Maybe it's something that you grow into as you get older I guess with various experiences under the belt, but the default notion that it's not possible is not true and actually sets a negative precedent of sorts to those who might be new to it all or just confused. For clarity, I am seeing someone on and off (due to distance and schedules) currently, but I did marry someone else previously (after covid settled down) only to realise she was a bit of an awful person that wasn't obvious before marriage, and only after did the true colours come out, or maybe the red flags were always there but I didn't want to register them because the goggles were working overtime etc.
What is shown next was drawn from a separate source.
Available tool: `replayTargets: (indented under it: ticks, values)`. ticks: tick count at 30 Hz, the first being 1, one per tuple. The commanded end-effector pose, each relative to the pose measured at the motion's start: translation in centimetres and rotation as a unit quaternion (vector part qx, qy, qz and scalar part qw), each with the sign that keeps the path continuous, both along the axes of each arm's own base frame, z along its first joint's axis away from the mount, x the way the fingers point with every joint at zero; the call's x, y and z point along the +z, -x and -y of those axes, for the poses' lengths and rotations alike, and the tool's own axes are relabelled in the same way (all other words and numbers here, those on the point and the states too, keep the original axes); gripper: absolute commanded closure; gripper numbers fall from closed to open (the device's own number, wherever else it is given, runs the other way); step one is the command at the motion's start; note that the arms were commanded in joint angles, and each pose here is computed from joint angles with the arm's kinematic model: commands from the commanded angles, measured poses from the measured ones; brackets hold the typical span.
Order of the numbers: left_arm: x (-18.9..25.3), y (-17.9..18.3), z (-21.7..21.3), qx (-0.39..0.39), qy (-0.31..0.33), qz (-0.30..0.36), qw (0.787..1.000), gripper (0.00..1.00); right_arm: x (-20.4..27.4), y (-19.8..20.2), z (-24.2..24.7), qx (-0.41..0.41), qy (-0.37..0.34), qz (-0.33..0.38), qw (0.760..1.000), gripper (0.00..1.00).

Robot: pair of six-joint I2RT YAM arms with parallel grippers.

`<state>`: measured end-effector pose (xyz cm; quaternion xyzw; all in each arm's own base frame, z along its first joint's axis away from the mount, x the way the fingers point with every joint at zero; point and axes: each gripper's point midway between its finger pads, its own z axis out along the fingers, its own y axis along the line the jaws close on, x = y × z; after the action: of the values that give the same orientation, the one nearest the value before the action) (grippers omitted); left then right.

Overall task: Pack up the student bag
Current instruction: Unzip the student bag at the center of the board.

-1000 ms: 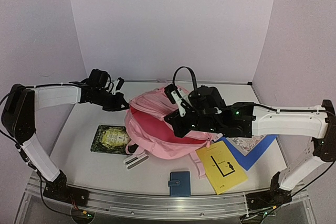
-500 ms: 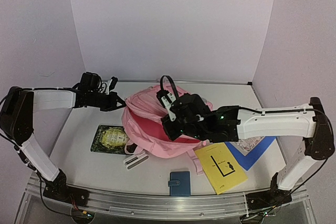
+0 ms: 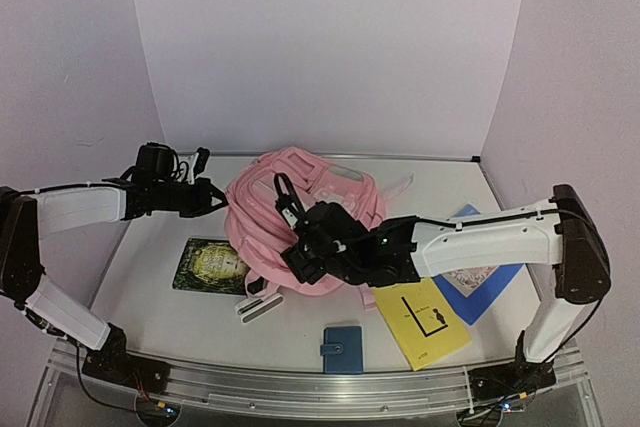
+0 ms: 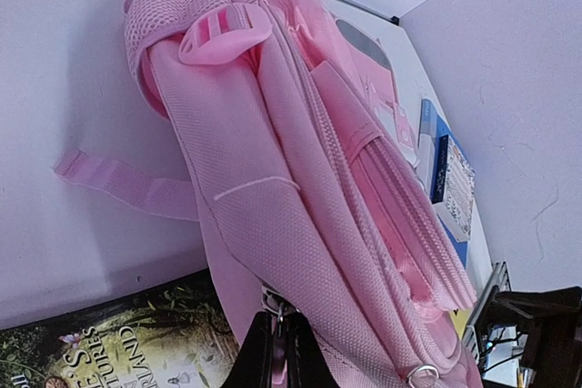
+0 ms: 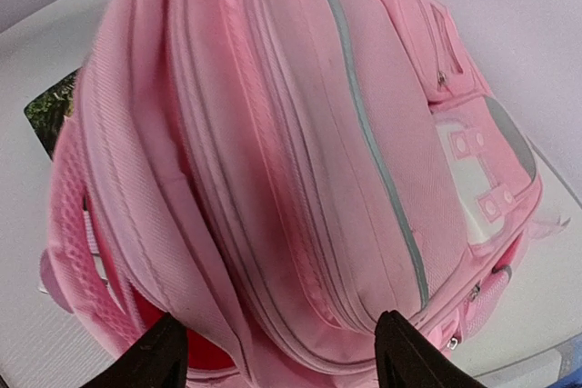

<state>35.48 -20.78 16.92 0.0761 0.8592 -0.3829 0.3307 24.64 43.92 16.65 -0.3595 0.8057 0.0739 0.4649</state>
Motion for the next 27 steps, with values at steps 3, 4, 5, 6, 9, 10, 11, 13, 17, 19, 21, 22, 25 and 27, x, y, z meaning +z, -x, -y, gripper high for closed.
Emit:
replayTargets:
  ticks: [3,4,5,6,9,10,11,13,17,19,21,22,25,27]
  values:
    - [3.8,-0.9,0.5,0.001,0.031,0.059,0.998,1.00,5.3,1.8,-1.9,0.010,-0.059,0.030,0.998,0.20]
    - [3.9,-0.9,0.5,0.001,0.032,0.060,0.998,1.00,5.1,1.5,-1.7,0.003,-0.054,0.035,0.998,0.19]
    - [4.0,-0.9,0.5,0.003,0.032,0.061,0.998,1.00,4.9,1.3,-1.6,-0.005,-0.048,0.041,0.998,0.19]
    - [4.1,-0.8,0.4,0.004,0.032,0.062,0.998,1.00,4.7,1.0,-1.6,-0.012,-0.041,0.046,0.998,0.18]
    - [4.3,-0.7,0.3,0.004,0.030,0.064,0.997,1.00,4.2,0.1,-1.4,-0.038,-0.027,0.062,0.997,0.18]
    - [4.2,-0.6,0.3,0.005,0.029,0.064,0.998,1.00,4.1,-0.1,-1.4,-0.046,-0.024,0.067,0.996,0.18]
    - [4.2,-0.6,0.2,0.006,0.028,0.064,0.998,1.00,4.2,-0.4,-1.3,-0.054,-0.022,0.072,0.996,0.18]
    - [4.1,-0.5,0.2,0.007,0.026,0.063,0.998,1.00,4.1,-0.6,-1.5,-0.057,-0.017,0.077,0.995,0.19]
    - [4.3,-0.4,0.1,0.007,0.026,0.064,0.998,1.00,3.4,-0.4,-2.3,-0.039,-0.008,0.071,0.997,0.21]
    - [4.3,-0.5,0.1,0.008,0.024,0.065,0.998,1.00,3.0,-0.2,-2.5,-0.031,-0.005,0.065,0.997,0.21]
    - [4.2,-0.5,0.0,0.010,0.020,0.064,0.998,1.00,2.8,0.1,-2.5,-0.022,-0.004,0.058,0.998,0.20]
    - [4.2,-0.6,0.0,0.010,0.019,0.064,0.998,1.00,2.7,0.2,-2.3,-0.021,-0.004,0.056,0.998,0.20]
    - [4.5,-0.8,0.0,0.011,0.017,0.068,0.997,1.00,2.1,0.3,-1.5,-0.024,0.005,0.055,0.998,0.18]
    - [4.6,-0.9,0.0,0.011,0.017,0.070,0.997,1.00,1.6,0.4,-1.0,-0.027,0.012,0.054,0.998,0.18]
So I bounced out of that after months of self-reflection and talking about it to a handful of my closest, ironically most of them noticed these things about her but did not want to say anything to me at the time because they thought I might think they were trying to cause drama (I would never think this from the people I trust the most as I tend to keep my circle of a specific type of quality in people), plus I realised quickly (as did they) that this was something I had to figure out for myself first and then bring my thoughts to the table/circle and compare notes so to speak.

My only takeaway-statement in general for those meeting or trying to meet someone new would be something that we guys are terrible at anyway and this will never change, and that's reading signals or trying to decipher mixed signals as women are terrible at being clear so it's up to us to decipher with our perpetually foundation level skill what certain things could mean and the right signal to make a move is usually aired during a narrow window of opportunity, and since we are crap at reading them on time, the window closes fairly quick, it's a harsh world.

I have some stories from the past that are probably ripe for sharing here, drama and scenes aplenty that go beyond an Eastenders ep! I just need to decide if I can share them or not, the main issue being some of them could identify people that have public facing presence so.... Maybe one day.